## TASK OBJECTIVE
Return each line of the listing exactly as written.

===

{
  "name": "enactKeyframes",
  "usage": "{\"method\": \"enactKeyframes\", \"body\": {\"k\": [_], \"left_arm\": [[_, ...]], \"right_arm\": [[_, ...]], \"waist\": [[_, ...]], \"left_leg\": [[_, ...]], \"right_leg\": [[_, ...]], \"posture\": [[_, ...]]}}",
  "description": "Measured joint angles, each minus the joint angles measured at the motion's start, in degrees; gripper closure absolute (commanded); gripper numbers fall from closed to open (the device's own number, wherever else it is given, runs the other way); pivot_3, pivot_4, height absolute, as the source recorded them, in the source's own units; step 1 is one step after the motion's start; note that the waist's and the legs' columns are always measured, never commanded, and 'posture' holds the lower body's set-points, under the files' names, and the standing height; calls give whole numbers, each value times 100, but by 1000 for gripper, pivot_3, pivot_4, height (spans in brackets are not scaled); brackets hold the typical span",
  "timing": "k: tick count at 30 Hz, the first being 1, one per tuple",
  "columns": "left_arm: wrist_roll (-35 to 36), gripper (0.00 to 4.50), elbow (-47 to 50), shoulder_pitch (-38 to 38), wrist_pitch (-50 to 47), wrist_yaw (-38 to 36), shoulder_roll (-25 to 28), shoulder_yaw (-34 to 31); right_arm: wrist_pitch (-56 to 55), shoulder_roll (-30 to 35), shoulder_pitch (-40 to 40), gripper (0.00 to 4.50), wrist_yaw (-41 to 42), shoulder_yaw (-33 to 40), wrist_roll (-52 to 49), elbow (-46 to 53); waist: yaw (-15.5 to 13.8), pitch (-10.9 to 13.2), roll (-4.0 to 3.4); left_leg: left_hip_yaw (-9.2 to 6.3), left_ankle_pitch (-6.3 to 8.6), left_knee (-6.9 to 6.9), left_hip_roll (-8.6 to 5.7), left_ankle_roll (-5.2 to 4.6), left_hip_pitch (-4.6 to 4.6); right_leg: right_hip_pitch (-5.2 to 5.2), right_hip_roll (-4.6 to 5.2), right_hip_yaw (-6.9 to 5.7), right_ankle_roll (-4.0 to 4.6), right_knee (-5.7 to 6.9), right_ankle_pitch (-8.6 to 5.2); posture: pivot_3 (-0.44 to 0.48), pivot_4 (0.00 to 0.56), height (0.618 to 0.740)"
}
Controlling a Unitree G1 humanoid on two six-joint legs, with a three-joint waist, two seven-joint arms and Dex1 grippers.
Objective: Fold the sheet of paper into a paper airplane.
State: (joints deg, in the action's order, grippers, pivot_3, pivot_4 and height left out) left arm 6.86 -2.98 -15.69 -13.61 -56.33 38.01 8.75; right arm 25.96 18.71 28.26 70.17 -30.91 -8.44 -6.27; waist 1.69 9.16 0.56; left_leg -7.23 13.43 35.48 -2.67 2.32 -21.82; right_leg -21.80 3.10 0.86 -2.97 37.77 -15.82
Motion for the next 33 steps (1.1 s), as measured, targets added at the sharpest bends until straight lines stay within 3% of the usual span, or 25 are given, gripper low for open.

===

## EXERCISE ANSWER
{
  "name": "enactKeyframes",
  "usage": "{\"method\": \"enactKeyframes\", \"body\": {\"k\": [_], \"left_arm\": [[_, ...]], \"right_arm\": [[_, ...]], \"waist\": [[_, ...]], \"left_leg\": [[_, ...]], \"right_leg\": [[_, ...]], \"posture\": [[_, ...]]}}",
  "description": "Measured joint angles, each minus the joint angles measured at the motion's start, in degrees; gripper closure absolute (commanded); gripper numbers fall from closed to open (the device's own number, wherever else it is given, runs the other way); pivot_3, pivot_4, height absolute, as the source recorded them, in the source's own units; step 1 is one step after the motion's start; note that the waist's and the legs' columns are always measured, never commanded, and 'posture' holds the lower body's set-points, under the files' names, and the standing height; calls give whole numbers, each value times 100, but by 1000 for gripper, pivot_3, pivot_4, height (spans in brackets are not scaled); brackets hold the typical span",
  "timing": "k: tick count at 30 Hz, the first being 1, one per tuple",
  "columns": "left_arm: wrist_roll (-35 to 36), gripper (0.00 to 4.50), elbow (-47 to 50), shoulder_pitch (-38 to 38), wrist_pitch (-50 to 47), wrist_yaw (-38 to 36), shoulder_roll (-25 to 28), shoulder_yaw (-34 to 31); right_arm: wrist_pitch (-56 to 55), shoulder_roll (-30 to 35), shoulder_pitch (-40 to 40), gripper (0.00 to 4.50), wrist_yaw (-41 to 42), shoulder_yaw (-33 to 40), wrist_roll (-52 to 49), elbow (-46 to 53); waist: yaw (-15.5 to 13.8), pitch (-10.9 to 13.2), roll (-4.0 to 3.4); left_leg: left_hip_yaw (-9.2 to 6.3), left_ankle_pitch (-6.3 to 8.6), left_knee (-6.9 to 6.9), left_hip_roll (-8.6 to 5.7), left_ankle_roll (-5.2 to 4.6), left_hip_pitch (-4.6 to 4.6); right_leg: right_hip_pitch (-5.2 to 5.2), right_hip_roll (-4.6 to 5.2), right_hip_yaw (-6.9 to 5.7), right_ankle_roll (-4.0 to 4.6), right_knee (-5.7 to 6.9), right_ankle_pitch (-8.6 to 5.2); posture: pivot_3 (-0.44 to 0.48), pivot_4 (0.00 to 0.56), height (0.618 to 0.740)"
}
Controlling a Unitree G1 humanoid on two six-joint legs, with a three-joint waist, two seven-joint arms and Dex1 grippers.
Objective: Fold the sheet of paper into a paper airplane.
State: (joints deg, in the action's order, grippers, pivot_3, pivot_4 and height left out) left arm 6.86 -2.98 -15.69 -13.61 -56.33 38.01 8.75; right arm 25.96 18.71 28.26 70.17 -30.91 -8.44 -6.27; waist 1.69 9.16 0.56; left_leg -7.23 13.43 35.48 -2.67 2.32 -21.82; right_leg -21.80 3.10 0.86 -2.97 37.77 -15.82
Motion for the next 33 steps (1.1 s), as measured, targets added at the sharpest bends until straight lines stay within 3% of the usual span, or 25 are given, gripper low for open.

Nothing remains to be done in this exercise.